What is needed is a faithful transcription of all the data below, pictures excluded.

#### [AVAILABLE DATA]
────────────────
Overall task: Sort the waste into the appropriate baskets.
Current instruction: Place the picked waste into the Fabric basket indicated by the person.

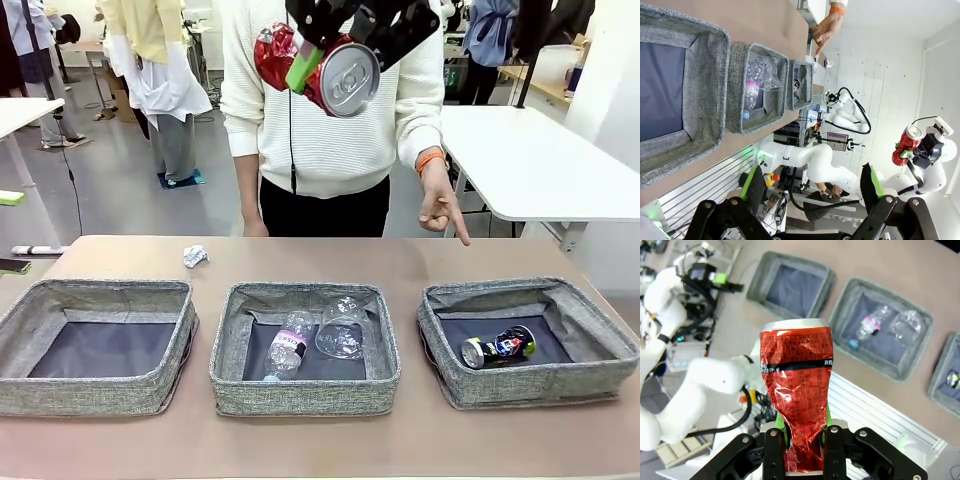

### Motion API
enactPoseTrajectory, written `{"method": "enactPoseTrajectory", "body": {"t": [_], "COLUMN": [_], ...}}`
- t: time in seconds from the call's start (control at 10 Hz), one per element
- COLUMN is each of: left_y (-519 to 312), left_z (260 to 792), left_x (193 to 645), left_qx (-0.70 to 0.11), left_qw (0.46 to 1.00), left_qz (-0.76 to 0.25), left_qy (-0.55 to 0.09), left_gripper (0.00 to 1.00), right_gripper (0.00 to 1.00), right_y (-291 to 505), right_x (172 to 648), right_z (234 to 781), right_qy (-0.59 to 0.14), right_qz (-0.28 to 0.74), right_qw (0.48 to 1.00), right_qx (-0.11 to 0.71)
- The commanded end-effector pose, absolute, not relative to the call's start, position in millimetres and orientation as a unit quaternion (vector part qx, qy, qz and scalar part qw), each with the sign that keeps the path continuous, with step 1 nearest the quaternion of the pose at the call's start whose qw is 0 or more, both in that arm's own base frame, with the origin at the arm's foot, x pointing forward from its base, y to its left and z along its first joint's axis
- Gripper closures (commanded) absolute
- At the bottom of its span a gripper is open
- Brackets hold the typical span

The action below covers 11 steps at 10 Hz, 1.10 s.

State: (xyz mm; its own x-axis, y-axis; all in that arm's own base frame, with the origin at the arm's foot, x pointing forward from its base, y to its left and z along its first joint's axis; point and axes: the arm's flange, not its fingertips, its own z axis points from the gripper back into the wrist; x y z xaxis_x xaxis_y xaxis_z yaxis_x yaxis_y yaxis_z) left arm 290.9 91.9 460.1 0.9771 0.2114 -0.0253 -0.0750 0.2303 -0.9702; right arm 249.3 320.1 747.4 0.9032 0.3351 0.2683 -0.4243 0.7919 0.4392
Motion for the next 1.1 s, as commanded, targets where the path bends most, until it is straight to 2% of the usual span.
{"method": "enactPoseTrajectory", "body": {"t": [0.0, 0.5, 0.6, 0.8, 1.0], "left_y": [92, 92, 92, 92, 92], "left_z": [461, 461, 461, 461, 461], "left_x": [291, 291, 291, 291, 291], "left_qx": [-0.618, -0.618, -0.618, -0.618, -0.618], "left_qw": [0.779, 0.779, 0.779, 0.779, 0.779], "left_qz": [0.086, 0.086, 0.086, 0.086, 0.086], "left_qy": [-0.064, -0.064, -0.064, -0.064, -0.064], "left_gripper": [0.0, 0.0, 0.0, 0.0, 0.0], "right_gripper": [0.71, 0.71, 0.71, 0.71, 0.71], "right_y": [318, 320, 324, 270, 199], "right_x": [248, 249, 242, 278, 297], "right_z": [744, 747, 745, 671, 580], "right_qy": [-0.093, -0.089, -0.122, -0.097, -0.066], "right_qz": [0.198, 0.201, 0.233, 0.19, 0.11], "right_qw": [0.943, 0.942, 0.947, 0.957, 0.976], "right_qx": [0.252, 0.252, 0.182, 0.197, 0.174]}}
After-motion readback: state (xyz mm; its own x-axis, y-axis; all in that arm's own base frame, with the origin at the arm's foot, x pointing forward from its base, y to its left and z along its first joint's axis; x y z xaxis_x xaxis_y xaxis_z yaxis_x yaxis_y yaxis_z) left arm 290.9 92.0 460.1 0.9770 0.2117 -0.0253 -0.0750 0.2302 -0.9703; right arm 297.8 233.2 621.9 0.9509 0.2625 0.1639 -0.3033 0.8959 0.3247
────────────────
#### [TASK ANSWER]
Overall task: Sort the waste into the appropriate baskets.
Current instruction: Place the picked waste into the Fabric basket indicated by the person.


### Motion API
enactPoseTrajectory, written `{"method": "enactPoseTrajectory", "body": {"t": [_], "COLUMN": [_], ...}}`
- t: time in seconds from the call's start (control at 10 Hz), one per element
- COLUMN is each of: left_y (-519 to 312), left_z (260 to 792), left_x (193 to 645), left_qx (-0.70 to 0.11), left_qw (0.46 to 1.00), left_qz (-0.76 to 0.25), left_qy (-0.55 to 0.09), left_gripper (0.00 to 1.00), right_gripper (0.00 to 1.00), right_y (-291 to 505), right_x (172 to 648), right_z (234 to 781), right_qy (-0.59 to 0.14), right_qz (-0.28 to 0.74), right_qw (0.48 to 1.00), right_qx (-0.11 to 0.71)
- The commanded end-effector pose, absolute, not relative to the call's start, position in millimetres and orientation as a unit quaternion (vector part qx, qy, qz and scalar part qw), each with the sign that keeps the path continuous, with step 1 nearest the quaternion of the pose at the call's start whose qw is 0 or more, both in that arm's own base frame, with the origin at the arm's foot, x pointing forward from its base, y to its left and z along its first joint's axis
- Gripper closures (commanded) absolute
- At the bottom of its span a gripper is open
- Brackets hold the typical span

The action below covers 11 steps at 10 Hz, 1.10 s.

State: (xyz mm; its own x-axis, y-axis; all in that arm's own base frame, with the origin at the arm's foot, x pointing forward from its base, y to its left and z along its first joint's axis; point and axes: the arm's flange, not its fingertips, its own z axis points from the gripper back into the wrist; x y z xaxis_x xaxis_y xaxis_z yaxis_x yaxis_y yaxis_z) left arm 290.9 91.9 460.1 0.9771 0.2114 -0.0253 -0.0750 0.2303 -0.9702; right arm 249.3 320.1 747.4 0.9032 0.3351 0.2683 -0.4243 0.7919 0.4392
Motion for the next 1.1 s, as commanded, targets where the path bends most, until it is straight to 2% of the usual span.
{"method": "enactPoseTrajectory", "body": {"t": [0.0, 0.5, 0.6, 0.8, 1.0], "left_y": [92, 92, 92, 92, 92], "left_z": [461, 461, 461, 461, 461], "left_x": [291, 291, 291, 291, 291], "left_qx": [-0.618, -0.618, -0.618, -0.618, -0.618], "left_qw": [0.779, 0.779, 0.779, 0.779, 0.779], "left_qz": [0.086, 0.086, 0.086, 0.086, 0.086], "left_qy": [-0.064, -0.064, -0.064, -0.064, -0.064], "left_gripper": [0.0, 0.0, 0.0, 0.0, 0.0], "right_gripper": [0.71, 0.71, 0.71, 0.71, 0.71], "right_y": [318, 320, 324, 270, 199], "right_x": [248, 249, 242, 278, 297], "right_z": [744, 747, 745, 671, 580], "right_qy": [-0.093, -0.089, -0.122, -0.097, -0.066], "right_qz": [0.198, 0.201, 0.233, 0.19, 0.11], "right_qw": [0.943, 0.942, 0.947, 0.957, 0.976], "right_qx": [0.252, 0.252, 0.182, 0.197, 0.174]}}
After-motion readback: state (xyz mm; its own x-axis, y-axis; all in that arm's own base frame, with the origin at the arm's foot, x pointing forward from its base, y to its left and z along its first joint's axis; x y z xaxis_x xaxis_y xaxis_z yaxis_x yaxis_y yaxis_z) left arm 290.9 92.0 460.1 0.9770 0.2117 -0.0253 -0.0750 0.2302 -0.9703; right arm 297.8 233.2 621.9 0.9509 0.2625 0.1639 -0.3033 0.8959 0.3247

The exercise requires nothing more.